The training was conducted on Google Colab using an NVIDIA A100 GPU.

Platform: Google Colab

GPU: NVIDIA A100 Tensor Core GPU(40G)

CUDA Version: 11.7 (cu117)

Python Version: 3.10

Several libraries were essential for the implementation, training, and evaluation of the models. The primary libraries and their specific versions are listed below:

PyTorch: torch==2.0.1+cu117, Open3D, Open3D-ML, Kaolin, pyemd, h5py

Output from the Model

After the Training process, the model now is able to extract the features of different dimensions from the initial point clouds generated by Point E and concatenate the features as context embedding with time step as the input of Diffusion model to refine. Below Figure shows the output from the model, while the input is noisy and inaccurate point cloud generated from Point E. As indicated in the Figure below, the output point clouds still contains some inaccurate information. Certain artifacts and inaccuracies persist, especially in regions where the input data was particularly noisy or incomplete. These issues are primarily due to the fact that the input point clouds during inference contained features that the model had not encountered during training. As a result, the model struggled to generalize effectively, leading to less robust outputs. The model’s reliance on the features learned from the training dataset, while generally beneficial, also introduced some unwanted characteristics into the output point clouds. For instance, the model occasionally imposed structural patterns learned from the training data onto the new data, even when those patterns were not present in the original object or scene. This phenomenon, known as overfitting, indicates that the model has memorized specific features from the training data rather than learning a more generalizable representation. Consequently, some of these erroneous features appeared in the final output, detracting from the overall quality and accuracy of the reconstructed point clouds.

Visualization

Given that the quality and density of the generated point clouds do not yet reach the level required for highly detailed, real-world applications, the current pipeline is more suited for media-related purposes and artistic representations of architectural heritage. This methodology can be particularly effective for creating stylized, abstract, or artistic renditions of historical buildings, where the emphasis is on visual aesthetics rather than precise, metrically accurate reconstructions. This application has significant potential in fields like virtual tourism, digital art, and cultural heritage presentations, where the goal is to evoke the essence or atmosphere of a site rather than to replicate it with exact precision. For example, the generated point clouds could be used in AR or VR environments to provide immersive, visually engaging experiences that highlight the historical significance or artistic value of a structure, even if the finer details are not fully captured.
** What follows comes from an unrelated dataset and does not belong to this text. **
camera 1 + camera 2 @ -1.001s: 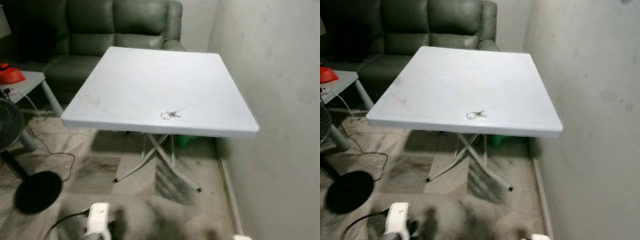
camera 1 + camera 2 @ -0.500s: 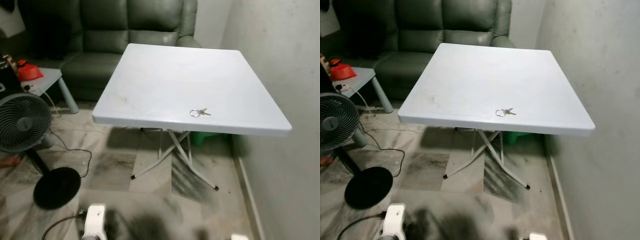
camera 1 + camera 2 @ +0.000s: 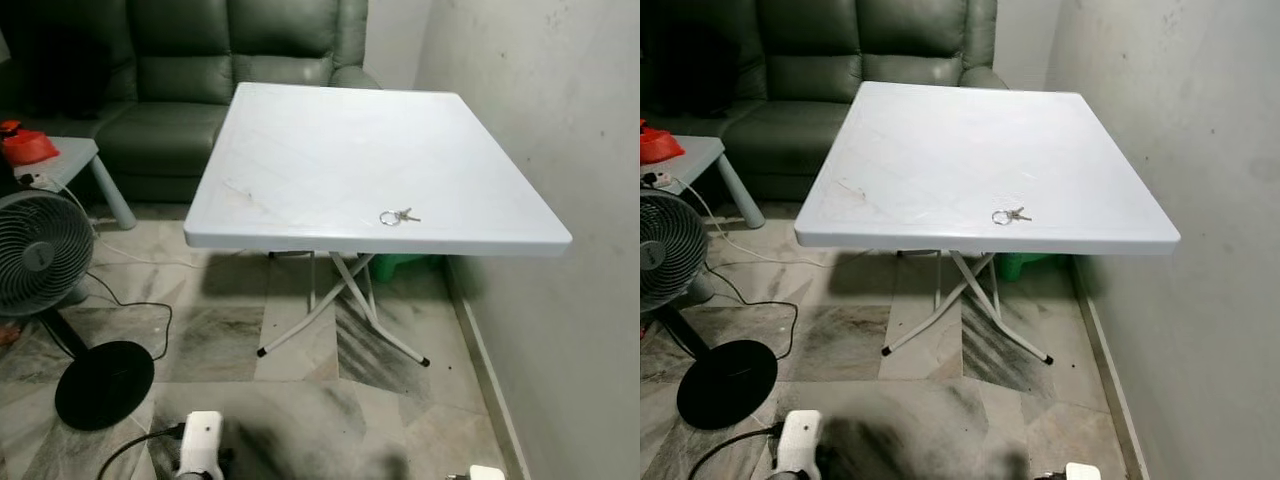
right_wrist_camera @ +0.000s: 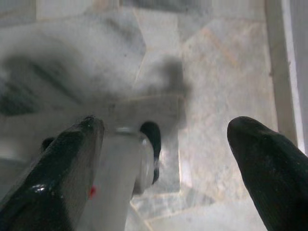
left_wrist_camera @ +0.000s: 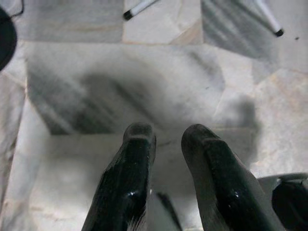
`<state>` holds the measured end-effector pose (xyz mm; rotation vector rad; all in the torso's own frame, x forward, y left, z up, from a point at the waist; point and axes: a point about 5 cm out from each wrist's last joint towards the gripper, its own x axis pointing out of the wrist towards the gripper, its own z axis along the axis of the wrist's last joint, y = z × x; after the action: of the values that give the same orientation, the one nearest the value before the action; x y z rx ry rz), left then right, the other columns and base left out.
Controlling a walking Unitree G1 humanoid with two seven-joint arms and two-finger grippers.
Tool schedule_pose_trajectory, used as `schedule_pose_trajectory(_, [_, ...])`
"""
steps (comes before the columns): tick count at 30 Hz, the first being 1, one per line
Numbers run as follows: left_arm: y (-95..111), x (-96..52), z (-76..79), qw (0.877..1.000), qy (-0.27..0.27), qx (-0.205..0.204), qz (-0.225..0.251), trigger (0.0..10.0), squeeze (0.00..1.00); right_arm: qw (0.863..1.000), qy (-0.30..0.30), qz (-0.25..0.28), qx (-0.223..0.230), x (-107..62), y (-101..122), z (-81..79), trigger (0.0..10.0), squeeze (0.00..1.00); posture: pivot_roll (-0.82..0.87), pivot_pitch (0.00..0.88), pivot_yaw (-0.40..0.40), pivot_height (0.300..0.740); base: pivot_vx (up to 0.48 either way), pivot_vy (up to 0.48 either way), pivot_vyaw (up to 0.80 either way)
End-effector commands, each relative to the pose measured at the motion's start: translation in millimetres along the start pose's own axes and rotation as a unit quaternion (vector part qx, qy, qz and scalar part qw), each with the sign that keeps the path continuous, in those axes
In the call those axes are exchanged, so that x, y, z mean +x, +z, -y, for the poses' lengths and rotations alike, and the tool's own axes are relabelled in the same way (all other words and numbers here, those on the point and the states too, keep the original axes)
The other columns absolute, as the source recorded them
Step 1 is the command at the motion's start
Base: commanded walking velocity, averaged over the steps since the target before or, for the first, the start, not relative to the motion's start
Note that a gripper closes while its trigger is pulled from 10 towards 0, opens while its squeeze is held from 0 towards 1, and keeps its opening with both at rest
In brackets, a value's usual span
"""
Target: Hang keys on a hook
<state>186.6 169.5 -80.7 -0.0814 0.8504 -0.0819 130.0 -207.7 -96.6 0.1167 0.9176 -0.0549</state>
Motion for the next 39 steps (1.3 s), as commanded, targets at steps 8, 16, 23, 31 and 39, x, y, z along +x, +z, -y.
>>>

To provide an interactive experience that highlights the differences between the input and output point clouds, an AR showcase has been developed. Users can scan the provided QR code to access the AR environment through an Apple device, such as iPhone or iPad. This platform allows for real-time exploration of the point clouds, enabling users to compare the original noisy or incomplete data with the refined outputs produced by the model.

Conclusion

This dissertation has presented a novel approach to refining 3D point clouds using a combination of a Point Transformer for feature extraction and a diffusion model for noise reduction and structural enhancement. The results demonstrate that the proposed methodology can effectively improve the quality of point clouds, making it suitable for applications in media, digital art, and cultural heritage preservation.

While the model shows strong potential, particularly in digital heritage architecture contexts, several challenges remain. Addressing these limitations through future research will be key to realizing the full potential of the methodology for more precise and accurate 3D reconstructions. Ultimately, the integration of advanced machine learning techniques with creative applications offers exciting possibilities for the future of digital modeling and cultural heritage preservation, to discover the heritage architecture lost in time, to rebuild ancient living environment, and to see the unseen.